For a long moment they both sat silently staring at each other. Dean knowing full well that Sam was right. He understood, because he himself had felt the same way every time he had stood outside of Sam's dorm, wondering if knocking on Sam's door was worth ruining everything Sam had worked so hard for. Dean sighed, it still amazed him, he thought, the toll they had each paid, how willing they were to destroy themselves in exchange for saving the other.
Carefully Dean ran a hand over his face, pinched the bridge of his nose and swallowed. It was there, Dean knew it, just like he always had— that forgiving Sam was going to happen.
"Listen Sam," Dean shrugged, tried his best to offer up a subtle smile, "For what it's worth, we've both done some pretty screwed up stuff man." Maybe if he was lucky, Sam might even forgive him.
IT WOULD BE COMPLETELY REMISE TO BELIEVE that years' worth of mistrust and anger could be resolved in one night, but Castiel found comfort in the scene playing out in the small hospital room none the less.
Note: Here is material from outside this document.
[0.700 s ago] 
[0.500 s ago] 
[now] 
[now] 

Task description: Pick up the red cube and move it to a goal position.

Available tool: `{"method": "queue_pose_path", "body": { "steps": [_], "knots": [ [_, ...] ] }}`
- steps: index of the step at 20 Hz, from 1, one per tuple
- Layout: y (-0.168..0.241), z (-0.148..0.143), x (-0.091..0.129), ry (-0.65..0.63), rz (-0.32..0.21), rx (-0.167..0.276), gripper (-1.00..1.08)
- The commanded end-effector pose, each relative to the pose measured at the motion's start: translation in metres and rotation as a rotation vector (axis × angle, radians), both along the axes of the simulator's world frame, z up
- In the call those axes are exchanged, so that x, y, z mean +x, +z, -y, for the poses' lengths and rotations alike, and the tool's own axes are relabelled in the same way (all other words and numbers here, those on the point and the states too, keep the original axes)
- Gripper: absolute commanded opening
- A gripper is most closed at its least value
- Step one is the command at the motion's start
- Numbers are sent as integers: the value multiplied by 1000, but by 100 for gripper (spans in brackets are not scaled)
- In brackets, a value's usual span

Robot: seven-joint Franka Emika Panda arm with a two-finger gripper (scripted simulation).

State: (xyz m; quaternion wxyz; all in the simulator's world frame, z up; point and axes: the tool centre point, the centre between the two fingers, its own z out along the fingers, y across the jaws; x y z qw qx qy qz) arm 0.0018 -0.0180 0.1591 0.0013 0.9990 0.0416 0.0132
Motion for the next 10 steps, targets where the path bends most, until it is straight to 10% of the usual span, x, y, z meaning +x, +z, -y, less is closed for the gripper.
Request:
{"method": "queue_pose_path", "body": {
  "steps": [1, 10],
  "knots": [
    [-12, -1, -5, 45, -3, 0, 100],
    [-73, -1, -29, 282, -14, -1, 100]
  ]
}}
There would be more questions than answers. There would be hard decisions and even harder consequences to face. But it was a starting point, and more importantly it gave him hope. Because if the Winchester brothers could muddle through, than anyone could.
NO, FORMALLY THEY WEREN'T HIS CHARGES ANYMORE. But yes, Castiel told himself as he watched the two men before him, they still were. And if he had anything to say about it, that's how it would remain. After all, he reminded himself, he'd spent too many hours with Sam and Dean Winchester over the last few years to know that leaving them completely on their own was seriously misguided at best.